22 For these two reasons, I am not in a position to be satisfied that the applicant has obtained judgment on the claim to which the offer relates not less favourable than the terms of the offer. The applicant has certainly been successful on all of its claims in the proceeding, but the offer goes beyond those claims and the consequences had it been accepted are not apparent. Even if I were incorrect in this regard, I consider that the existence of the two factors outlined above would provide a proper basis on which to otherwise order under the exception to O 23 r 11(4).
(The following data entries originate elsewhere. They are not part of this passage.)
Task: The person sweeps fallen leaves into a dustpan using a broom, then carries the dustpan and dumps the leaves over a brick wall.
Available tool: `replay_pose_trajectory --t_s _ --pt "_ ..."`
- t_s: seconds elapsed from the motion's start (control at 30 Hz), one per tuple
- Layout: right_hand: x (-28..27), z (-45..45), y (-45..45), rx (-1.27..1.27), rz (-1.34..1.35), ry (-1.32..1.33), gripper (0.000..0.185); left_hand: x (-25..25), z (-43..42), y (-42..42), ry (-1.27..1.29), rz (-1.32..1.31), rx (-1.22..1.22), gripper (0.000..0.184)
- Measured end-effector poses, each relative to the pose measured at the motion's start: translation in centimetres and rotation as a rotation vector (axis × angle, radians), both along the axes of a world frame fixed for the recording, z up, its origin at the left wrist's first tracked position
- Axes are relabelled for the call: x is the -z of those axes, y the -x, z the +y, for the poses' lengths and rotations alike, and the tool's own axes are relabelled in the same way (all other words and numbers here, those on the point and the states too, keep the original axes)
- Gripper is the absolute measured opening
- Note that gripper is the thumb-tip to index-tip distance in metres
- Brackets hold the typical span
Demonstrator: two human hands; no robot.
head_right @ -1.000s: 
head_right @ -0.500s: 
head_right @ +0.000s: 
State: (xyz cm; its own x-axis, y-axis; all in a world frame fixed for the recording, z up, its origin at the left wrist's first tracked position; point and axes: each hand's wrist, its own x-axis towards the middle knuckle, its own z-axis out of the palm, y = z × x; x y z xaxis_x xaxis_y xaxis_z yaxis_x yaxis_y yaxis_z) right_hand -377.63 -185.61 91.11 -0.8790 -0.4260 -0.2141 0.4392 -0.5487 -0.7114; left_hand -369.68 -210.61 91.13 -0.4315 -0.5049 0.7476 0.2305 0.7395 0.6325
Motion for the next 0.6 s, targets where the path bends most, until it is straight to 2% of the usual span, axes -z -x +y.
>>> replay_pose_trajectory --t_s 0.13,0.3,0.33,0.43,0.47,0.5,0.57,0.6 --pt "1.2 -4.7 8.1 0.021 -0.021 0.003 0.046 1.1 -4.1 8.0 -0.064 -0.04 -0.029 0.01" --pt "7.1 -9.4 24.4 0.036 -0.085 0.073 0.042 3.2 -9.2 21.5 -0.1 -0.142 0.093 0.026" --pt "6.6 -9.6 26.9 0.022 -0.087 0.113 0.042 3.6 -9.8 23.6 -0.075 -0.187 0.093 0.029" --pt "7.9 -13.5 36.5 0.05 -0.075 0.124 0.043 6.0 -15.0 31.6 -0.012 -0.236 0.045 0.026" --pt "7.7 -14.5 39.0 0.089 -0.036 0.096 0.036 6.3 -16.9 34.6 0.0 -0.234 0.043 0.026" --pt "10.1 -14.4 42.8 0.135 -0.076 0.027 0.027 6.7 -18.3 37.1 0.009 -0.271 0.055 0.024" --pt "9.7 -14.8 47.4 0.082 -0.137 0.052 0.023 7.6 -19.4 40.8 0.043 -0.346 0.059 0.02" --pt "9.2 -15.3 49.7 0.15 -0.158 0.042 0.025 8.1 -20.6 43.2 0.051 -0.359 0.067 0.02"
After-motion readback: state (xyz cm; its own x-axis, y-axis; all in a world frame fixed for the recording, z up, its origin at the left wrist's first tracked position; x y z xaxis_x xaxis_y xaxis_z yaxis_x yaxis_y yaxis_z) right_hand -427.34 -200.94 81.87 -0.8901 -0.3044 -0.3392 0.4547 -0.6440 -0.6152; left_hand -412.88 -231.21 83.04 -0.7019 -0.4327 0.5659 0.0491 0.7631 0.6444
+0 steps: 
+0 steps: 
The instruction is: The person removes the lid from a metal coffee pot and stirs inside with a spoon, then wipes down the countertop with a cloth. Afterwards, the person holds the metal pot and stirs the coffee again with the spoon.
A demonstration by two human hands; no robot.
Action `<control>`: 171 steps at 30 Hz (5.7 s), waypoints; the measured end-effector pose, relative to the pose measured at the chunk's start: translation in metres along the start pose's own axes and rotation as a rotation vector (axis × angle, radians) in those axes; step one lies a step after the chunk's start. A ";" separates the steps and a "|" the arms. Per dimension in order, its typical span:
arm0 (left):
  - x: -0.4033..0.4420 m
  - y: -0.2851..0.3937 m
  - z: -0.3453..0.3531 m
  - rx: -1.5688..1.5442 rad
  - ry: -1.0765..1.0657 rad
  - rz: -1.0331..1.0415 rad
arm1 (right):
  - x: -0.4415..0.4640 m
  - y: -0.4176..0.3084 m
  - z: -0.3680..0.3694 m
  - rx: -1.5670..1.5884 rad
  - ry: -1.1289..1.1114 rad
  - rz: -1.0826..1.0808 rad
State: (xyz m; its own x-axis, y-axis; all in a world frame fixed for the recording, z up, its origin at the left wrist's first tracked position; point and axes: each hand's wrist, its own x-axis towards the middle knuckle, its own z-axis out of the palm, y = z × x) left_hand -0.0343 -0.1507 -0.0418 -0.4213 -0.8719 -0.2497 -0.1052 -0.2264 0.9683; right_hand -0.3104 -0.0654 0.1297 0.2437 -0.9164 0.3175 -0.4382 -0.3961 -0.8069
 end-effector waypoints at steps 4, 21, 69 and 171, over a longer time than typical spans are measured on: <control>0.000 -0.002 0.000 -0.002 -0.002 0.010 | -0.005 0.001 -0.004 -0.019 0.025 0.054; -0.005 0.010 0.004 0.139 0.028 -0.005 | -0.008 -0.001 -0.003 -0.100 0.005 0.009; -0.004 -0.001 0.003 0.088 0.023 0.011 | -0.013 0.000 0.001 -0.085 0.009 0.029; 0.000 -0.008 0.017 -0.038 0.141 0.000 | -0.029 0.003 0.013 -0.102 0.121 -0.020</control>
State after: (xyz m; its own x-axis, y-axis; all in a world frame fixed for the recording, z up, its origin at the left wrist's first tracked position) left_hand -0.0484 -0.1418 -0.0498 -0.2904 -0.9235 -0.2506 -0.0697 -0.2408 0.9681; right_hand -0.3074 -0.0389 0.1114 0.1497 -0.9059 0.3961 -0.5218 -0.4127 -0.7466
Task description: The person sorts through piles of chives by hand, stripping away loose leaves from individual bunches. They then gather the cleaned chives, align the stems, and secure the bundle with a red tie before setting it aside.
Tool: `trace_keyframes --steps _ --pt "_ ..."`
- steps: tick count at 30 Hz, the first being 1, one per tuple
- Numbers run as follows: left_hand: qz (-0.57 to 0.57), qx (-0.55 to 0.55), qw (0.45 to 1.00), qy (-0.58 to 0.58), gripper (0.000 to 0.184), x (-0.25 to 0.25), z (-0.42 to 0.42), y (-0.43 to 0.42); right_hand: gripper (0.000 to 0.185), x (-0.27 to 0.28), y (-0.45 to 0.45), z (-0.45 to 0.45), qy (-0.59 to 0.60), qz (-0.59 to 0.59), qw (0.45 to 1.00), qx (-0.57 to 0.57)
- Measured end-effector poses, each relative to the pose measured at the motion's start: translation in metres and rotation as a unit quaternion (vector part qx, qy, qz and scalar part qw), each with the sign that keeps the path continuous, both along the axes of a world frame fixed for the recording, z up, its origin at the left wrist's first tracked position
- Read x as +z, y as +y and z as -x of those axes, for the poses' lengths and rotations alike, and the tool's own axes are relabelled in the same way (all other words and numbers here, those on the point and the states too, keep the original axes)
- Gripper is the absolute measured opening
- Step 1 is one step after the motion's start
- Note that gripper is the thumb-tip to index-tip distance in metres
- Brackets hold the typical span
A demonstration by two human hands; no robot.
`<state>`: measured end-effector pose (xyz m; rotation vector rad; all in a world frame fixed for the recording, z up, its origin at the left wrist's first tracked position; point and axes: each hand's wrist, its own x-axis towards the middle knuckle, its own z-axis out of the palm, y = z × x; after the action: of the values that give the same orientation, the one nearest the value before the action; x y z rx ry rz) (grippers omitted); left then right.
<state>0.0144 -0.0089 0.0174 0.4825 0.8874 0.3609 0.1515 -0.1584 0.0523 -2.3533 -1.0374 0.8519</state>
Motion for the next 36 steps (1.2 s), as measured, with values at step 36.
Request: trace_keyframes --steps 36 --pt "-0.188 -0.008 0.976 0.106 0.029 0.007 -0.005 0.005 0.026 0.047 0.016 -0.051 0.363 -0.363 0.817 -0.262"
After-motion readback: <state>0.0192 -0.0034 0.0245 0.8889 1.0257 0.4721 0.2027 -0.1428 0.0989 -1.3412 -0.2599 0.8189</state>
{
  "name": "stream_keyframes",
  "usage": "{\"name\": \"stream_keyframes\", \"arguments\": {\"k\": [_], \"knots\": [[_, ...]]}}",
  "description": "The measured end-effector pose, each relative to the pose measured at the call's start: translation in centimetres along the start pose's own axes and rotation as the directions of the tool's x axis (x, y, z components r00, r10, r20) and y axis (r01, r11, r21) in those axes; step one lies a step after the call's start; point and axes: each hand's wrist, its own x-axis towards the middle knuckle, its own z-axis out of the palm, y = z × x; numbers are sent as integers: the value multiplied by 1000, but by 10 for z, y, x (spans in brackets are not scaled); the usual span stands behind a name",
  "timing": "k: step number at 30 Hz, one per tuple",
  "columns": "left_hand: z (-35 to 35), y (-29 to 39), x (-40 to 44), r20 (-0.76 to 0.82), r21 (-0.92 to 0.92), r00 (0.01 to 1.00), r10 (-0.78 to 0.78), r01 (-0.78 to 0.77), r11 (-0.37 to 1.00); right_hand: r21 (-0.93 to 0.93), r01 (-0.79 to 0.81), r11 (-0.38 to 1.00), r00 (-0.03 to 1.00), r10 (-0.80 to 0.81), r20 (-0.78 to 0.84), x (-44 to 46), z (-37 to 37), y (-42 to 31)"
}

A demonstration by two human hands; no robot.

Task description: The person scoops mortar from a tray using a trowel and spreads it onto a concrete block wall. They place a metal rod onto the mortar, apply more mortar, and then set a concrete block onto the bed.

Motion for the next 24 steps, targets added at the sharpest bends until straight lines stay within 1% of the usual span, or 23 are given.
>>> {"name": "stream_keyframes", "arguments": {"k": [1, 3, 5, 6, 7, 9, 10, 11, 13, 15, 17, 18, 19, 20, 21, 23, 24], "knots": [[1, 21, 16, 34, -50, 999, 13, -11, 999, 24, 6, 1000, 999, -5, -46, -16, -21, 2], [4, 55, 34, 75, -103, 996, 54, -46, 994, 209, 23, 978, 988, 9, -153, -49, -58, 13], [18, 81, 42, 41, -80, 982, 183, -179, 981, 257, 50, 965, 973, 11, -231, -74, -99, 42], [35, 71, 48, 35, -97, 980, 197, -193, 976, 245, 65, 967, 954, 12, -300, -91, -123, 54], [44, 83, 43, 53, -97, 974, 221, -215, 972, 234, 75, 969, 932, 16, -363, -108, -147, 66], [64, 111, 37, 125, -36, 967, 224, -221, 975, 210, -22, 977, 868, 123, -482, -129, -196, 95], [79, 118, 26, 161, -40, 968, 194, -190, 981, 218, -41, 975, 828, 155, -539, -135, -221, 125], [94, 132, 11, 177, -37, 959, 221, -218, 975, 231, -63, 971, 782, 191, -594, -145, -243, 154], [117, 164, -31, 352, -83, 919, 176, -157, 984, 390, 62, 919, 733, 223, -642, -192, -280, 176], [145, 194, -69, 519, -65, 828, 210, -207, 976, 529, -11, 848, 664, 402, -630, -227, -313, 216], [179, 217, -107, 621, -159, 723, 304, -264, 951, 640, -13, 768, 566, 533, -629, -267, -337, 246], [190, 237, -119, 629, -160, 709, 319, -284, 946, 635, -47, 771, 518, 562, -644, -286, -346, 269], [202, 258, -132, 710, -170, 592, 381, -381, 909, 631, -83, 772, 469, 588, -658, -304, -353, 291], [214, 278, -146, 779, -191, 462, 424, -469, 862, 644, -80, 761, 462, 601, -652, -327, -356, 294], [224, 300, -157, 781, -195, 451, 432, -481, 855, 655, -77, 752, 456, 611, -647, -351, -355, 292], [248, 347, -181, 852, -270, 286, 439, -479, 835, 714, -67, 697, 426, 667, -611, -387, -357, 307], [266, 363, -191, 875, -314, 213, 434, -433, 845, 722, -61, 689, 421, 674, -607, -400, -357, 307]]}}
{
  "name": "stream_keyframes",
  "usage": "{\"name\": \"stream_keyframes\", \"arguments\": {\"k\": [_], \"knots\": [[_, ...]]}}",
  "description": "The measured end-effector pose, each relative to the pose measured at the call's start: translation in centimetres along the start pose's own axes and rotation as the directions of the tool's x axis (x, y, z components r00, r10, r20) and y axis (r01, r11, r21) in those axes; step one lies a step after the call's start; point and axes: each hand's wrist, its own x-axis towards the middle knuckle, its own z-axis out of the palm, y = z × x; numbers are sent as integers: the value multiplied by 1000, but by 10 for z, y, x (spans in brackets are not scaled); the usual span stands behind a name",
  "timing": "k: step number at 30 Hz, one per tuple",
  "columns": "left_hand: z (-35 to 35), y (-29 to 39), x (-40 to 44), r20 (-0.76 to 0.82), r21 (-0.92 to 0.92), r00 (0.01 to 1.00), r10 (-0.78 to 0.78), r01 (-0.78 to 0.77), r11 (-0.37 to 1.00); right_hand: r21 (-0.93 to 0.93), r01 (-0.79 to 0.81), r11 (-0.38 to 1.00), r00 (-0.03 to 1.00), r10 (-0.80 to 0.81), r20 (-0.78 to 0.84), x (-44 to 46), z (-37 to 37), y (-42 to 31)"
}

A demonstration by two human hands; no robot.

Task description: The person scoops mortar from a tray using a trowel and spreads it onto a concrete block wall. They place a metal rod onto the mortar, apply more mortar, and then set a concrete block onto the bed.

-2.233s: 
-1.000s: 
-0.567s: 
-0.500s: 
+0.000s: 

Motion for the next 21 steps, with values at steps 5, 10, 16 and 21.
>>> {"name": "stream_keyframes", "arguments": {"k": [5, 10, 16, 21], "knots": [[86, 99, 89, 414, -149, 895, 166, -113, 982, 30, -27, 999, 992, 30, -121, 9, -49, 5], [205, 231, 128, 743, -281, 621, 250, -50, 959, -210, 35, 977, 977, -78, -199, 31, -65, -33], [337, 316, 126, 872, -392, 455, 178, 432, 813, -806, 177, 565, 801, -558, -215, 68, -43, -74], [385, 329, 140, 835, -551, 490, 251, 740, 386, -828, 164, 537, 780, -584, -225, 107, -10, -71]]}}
23 As a general matter, although I accept the submission for the applicant that the offer was genuine and was intended to encourage an early compromise of this proceeding, I cannot be satisfied, in the circumstances to which I have referred, that Steggles' conduct in not accepting the offer during the 14-day period for which it was open was unreasonable. As Steggles' counsel indicated, at the time the offer was made there were substantial changes being made to the applicant's case, including the addition of the Preference Claim and the formulation of the estoppel claim. While I ultimately accepted both claims I recognise that from Steggles' point of view, as at 30 November 2009, the claims were relatively new and the case was certainly evolving. As such, I am unable to conclude that the purpose of an indemnity costs order, as reflected in the rules on which the applicant relied, would be furthered by the making of such an order based on the offer of compromise. In short, for the reasons given, I am not satisfied that the entitlement set out in the relevant rule is engaged, and I am otherwise satisfied that it is not appropriate for such a costs order to be made in all the circumstances of this case.